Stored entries
^^^^^^^^

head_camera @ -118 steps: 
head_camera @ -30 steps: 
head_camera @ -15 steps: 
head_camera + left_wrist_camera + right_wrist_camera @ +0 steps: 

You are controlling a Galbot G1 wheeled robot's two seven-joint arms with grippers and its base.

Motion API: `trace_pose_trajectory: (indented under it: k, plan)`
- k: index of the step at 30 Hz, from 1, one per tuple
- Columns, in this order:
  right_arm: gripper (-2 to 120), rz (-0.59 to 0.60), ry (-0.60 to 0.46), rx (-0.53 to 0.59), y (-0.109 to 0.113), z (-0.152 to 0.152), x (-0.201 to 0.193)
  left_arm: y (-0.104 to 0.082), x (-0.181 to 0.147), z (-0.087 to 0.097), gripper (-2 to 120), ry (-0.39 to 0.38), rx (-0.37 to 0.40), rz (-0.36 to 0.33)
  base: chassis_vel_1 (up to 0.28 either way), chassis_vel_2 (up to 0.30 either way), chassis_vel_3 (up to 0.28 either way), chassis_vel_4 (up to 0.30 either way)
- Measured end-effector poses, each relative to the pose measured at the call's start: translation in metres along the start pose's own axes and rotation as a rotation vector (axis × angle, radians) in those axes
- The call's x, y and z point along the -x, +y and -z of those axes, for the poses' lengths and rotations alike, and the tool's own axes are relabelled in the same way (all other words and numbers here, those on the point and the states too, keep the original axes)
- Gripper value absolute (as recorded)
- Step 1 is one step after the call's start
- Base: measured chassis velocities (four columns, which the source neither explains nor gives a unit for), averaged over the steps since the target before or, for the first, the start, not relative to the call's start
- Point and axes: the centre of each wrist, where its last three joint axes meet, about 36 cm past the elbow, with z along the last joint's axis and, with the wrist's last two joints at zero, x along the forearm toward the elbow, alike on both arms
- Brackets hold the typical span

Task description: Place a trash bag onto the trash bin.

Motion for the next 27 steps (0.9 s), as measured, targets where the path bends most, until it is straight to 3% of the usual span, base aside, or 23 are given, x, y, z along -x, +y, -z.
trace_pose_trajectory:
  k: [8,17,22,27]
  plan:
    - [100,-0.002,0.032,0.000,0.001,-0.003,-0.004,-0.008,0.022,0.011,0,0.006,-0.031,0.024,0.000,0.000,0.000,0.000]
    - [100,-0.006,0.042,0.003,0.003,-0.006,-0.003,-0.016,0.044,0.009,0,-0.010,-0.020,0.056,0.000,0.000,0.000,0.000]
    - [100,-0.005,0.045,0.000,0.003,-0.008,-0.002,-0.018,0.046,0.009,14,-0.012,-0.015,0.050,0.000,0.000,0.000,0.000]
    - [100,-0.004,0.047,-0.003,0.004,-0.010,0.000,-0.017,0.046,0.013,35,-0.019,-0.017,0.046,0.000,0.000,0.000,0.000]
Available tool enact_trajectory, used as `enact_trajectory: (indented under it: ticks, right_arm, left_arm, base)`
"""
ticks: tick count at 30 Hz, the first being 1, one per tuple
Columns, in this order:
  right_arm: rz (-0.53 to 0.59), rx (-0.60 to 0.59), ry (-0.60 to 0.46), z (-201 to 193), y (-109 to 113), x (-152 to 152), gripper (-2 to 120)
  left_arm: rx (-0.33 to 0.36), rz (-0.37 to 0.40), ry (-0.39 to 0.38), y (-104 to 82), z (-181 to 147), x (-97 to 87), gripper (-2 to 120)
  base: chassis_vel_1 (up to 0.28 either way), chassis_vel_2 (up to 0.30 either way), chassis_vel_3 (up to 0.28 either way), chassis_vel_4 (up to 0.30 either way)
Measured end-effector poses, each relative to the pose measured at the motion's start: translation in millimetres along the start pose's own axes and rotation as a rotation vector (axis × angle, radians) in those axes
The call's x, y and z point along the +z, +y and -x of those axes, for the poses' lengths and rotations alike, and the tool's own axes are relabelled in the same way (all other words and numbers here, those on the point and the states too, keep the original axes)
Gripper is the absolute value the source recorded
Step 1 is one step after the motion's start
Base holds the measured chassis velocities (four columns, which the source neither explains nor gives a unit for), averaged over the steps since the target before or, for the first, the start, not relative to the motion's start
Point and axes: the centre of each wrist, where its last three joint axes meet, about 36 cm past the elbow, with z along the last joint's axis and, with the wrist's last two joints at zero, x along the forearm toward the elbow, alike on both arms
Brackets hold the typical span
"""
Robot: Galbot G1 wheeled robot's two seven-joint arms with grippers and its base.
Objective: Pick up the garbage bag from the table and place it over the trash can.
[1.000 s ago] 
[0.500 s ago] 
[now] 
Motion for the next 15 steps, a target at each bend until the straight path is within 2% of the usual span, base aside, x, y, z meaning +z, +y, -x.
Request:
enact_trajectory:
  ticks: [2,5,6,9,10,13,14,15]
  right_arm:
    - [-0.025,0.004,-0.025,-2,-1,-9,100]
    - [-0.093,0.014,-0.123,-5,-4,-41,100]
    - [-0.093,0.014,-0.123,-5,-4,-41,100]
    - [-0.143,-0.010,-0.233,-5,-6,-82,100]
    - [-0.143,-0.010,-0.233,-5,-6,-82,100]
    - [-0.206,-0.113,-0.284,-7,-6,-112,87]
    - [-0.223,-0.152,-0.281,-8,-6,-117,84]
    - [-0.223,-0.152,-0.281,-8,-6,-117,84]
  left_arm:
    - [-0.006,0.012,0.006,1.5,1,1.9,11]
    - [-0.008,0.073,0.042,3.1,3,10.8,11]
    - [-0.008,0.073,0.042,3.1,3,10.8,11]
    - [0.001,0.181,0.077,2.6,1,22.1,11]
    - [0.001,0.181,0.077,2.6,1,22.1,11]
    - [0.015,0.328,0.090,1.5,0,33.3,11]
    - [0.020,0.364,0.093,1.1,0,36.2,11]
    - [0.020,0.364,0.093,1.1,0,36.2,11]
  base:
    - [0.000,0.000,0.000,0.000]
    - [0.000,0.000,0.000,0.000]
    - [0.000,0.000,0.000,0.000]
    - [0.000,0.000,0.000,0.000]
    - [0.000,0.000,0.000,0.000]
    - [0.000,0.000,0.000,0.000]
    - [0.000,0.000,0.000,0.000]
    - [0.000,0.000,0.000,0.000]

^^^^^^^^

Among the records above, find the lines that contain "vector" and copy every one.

→ Exercise answer:
- Measured end-effector poses, each relative to the pose measured at the call's start: translation in metres along the start pose's own axes and rotation as a rotation vector (axis × angle, radians) in those axes
Measured end-effector poses, each relative to the pose measured at the motion's start: translation in millimetres along the start pose's own axes and rotation as a rotation vector (axis × angle, radians) in those axes

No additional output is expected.